The Foxconn source said the experimental TV designs require "flat panels ranging between 46 inches and 55 inches, which means that Hon Hai will not need to get its supply exclusively from Sharp," and will probably use panels made by "either Japanese or Taiwanese suppliers."

Jobs' goal with the Apple-branded "iTV" was to reduce the amount of clutter in the TV-watching experience, namely in the number of remotes needed to control the cable channels, as well as peripherals like DVD players and video game systems.

"I'd like to create an integrated television set that is completely easy to use," Jobs told Isaacson. "It would be seamlessly synched with all of your devices and with iCloud. It will have the simplest user interface you could imagine."

The Apple iTV could potentially use Siri, the company's voice-powered assistant technology, simplify the chore of changing channels, finding shows, setting reminders or scheduling recordings. Some also believe the Apple iTV would feature FaceTime, the company's popular video communication platform, and perhaps third-party apps built specifically for the TV.

Those features are nothing new, however; what would be new would be the rumored "a la carte" experience, which would let TV users buy specific channels they want to watch, rather than own an entire spectrum that may never be used. The interface would tap into individual cable or satellite providers to customize your TV experience around what you want to watch, rather than own thousands of channels that may never be viewed.

Of course, in order for this experience to work, Apple would need to strike deals with all of the major cable and satellite providers, as well as the individual channels. There have been no reports of any major meetings between Tim Cook or anyone at Apple with the TV companies.

Analysts like Gene Munster originally pegged an Apple iTV release in 2012, but considering the processes required to pull off a project like the one currently in the rumor mill, Apple would not likely be able to deliver a branded television set until late 2013 at the very earliest. Two or three years down the line seems far more likely, especially considering that Apple would first need the proper companies to sign on to this project before releasing it to the public in the same way the original iPhone required FCC and carrier approval.

The Apple iTV set may be years away, but IKEA -- yes, that IKEA -- has its own interpretation of an integrated television set available for sale, called "UPPLEVA."

The UPPLEVA is essentially a television set that manages to keep cables, controls, digital boxes and other peripherals embedded directly in the furniture in which each UPPLEVA LED display is housed.

The TV can play most types of videos, discs and DVDs, but the TV is also Wi-Fi ready and comes with a fair number of Smart TV options, like the ability to search for available programming over different platforms like OnDemand and Netflix.
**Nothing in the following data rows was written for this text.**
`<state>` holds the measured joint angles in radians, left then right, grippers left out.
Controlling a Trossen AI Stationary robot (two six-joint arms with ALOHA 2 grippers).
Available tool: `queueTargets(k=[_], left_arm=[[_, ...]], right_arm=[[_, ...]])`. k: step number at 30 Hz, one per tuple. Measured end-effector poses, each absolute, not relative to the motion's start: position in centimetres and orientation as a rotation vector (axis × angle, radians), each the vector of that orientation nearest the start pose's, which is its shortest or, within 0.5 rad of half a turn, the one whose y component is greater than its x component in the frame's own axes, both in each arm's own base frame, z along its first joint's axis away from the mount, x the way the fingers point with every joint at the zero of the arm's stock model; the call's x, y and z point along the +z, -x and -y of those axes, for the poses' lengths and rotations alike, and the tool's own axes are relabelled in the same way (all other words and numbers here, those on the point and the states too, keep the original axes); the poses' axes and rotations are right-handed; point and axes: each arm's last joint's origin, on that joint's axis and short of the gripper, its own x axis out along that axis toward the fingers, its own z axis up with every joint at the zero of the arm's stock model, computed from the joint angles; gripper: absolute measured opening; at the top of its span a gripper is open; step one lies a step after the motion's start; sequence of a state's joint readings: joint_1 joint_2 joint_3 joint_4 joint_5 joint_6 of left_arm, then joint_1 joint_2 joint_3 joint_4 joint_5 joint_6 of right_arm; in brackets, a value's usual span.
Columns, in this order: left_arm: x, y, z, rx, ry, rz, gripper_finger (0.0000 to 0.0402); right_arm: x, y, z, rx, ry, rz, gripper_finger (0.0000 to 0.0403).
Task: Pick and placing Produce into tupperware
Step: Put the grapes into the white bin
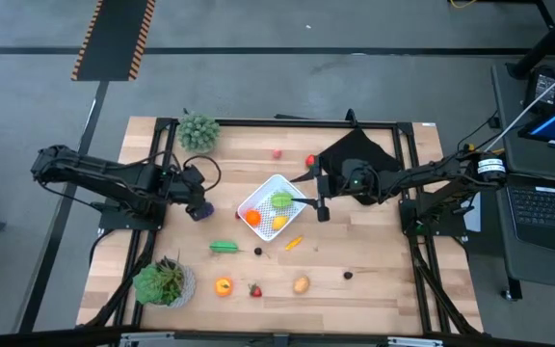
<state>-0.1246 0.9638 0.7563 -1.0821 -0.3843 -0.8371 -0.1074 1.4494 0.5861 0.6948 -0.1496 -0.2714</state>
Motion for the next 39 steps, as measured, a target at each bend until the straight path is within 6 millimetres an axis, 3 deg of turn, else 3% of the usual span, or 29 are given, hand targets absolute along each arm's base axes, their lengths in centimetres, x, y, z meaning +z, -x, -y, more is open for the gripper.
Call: queueTargets(k=[6,15,22,39], left_arm=[[23.0,-15.5,0.9,0.738,0.390,-1.104,0.0268],[21.8,-16.5,1.4,0.742,0.495,-1.202,0.0323],[20.8,-17.2,2.1,0.750,0.475,-1.258,0.0360],[19.3,-18.6,4.6,0.655,0.387,-1.275,0.0356]], right_arm=[[20.1,-28.7,2.7,0.064,0.247,-0.171,0.0252],[20.1,-28.7,2.7,0.064,0.243,-0.173,0.0252],[20.0,-28.6,2.7,0.065,0.242,-0.179,0.0252],[20.0,-28.6,2.7,0.065,0.238,-0.181,0.0252]])
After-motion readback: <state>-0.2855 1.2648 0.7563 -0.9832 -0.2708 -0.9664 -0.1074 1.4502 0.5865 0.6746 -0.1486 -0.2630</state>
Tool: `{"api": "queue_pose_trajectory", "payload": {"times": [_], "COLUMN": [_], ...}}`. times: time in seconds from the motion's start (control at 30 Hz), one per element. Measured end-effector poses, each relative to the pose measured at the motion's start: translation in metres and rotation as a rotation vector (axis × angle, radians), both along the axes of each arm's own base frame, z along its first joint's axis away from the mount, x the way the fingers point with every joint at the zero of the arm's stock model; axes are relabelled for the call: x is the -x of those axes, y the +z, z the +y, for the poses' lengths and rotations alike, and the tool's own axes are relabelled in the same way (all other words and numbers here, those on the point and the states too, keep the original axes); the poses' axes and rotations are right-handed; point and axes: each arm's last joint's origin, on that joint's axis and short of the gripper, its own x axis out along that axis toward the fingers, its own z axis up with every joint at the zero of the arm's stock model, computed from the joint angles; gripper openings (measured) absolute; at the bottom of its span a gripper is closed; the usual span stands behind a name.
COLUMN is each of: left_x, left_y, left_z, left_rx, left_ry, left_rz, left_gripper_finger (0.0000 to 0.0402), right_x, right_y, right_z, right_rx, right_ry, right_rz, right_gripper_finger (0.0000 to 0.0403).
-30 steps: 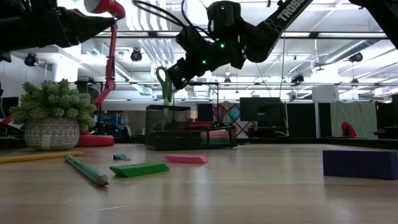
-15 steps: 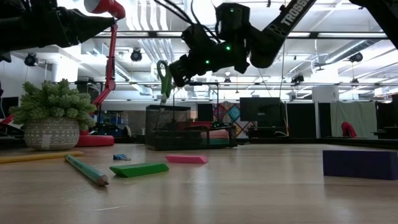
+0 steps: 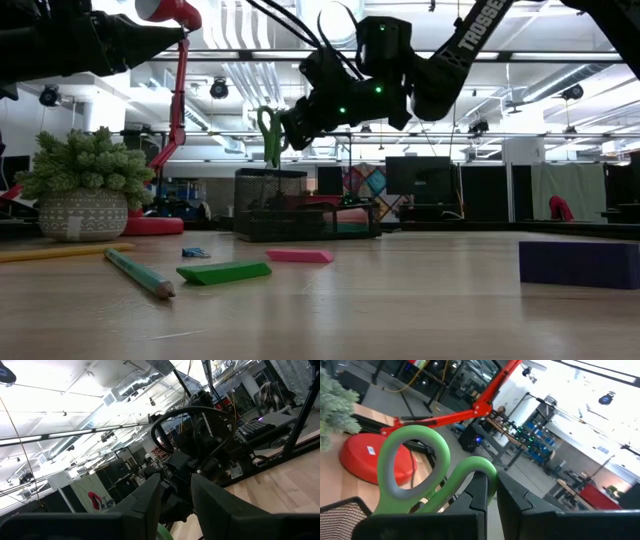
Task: Pick and place office supplies into organizer
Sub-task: Put the green scissors into the black desk organizer bin
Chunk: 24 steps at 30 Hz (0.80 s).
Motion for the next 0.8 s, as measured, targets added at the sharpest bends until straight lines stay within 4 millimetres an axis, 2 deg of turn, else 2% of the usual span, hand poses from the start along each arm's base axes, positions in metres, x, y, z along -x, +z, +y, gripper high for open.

There also are music options, inputs for MP3 players, iPods and even subwoofers, as well as USB slots and HDMI ports for video game consoles and other electronic devices.

The Uppleva is currently available in several European countries, but U.S. customers will have to wait until spring 2013 to buy Ikea's integrated TV/sound/furniture solution. Even though this is Ikea's first major foray into building its own hardware -- and an ambitious piece, at that -- it's doubtful that Ikea will be able to create the same amount of excitement that Apple could with its own branded TV set.

According to Morgan Stanley analyst Katy Huberty, Apple could sell at least 13 million TV set units, with customers willing to pay an average of $1,060, a 20 percent premium over the average $884 they paid for their current TV set.